The Englishman waited for them to return to the tents before moving again. Before long, he reached the cabin. He sidled along its wall and climbed the metal steps to the door.
He gently tried the handle. It turned. Readying his gun, Chase opened the door and quickly slipped inside.
He’d had no idea what to expect, but what he found still came as a shock.
A glass partition wall divided the cabin. The narrow section in which he stood had the feel of a viewing gallery, where people could observe what was happening on the other side.
Medical experiments.
He had found the last prisoner. He recognised the young blonde from the picture Lock had shown him as Natalia Pöltl, the American’s daughter. She was asleep — drugged, he saw, a number of intravenous drips running into her bare arms. There were bruises on her skin where more needles had been inserted. She was wearing only a white surgical gown, which appeared to have been made specifically for her; a flap over her abdomen was secured by a Velcro strip, the bulge of dressings beneath it. Stark blue-white light from a circular lamp cluster illuminated her from above, pinning her like an animal on a taxidermist’s table.

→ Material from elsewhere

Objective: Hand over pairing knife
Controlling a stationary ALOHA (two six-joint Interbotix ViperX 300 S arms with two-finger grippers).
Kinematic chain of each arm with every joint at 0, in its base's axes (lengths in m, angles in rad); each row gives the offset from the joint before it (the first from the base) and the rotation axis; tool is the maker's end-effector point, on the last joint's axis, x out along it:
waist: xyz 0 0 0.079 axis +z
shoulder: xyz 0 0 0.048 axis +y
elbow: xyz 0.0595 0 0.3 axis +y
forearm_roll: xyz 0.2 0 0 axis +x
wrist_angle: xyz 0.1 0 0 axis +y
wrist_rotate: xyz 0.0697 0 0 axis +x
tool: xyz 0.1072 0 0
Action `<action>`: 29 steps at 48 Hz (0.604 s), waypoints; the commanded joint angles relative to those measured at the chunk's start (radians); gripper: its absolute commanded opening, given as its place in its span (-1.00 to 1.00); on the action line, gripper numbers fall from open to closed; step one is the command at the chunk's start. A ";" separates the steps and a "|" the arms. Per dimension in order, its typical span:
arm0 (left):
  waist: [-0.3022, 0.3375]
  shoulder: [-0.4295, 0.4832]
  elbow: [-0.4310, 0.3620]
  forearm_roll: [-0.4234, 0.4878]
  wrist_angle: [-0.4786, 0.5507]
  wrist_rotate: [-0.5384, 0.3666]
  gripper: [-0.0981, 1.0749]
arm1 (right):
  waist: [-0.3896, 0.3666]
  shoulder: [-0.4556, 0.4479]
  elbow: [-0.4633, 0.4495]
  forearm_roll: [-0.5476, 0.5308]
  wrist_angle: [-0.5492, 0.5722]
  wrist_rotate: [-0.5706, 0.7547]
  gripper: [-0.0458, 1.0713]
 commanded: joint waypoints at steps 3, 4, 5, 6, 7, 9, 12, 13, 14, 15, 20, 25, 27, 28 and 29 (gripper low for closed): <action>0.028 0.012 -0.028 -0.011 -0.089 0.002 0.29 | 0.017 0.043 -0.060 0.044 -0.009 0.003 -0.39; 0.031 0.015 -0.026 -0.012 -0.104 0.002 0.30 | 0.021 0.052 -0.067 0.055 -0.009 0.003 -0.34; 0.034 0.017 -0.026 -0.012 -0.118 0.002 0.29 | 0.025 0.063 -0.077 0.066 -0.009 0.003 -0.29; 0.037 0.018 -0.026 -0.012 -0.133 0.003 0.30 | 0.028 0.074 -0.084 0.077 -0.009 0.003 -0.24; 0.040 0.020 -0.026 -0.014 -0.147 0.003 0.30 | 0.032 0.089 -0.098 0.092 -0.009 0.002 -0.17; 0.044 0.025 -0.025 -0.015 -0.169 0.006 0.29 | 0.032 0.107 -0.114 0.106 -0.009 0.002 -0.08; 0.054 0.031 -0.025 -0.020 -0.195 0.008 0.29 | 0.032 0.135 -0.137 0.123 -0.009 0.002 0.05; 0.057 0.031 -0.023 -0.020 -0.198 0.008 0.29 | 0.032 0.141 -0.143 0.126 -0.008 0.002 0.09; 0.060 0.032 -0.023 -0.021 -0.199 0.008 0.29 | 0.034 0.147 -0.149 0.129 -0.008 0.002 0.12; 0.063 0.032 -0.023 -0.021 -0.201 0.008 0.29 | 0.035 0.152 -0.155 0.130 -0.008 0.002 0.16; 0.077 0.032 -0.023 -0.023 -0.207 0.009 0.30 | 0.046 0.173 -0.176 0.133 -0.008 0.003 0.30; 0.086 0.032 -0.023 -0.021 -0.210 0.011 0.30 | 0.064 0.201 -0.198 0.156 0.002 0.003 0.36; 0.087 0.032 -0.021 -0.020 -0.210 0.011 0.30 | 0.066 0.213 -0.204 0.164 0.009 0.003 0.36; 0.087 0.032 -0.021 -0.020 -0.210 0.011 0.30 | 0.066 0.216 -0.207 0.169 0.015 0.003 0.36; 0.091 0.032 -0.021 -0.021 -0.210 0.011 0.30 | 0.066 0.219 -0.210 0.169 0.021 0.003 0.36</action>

Filled with a growing sense of revulsion, Chase surveyed the rest of the chamber. A large stainless-steel cabinet in one corner resembled a fridge; for storing samples? Another corner was home to a small steel washbasin, glass-fronted cases alongside it containing glinting surgical equipment and flasks of chemicals. A laptop computer sat atop a small chest of drawers near the head of the operating table.
Whatever was going on, it was obvious that this was no random kidnapping by bandits. Someone had gone to a great deal of effort to get their hands on Natalia.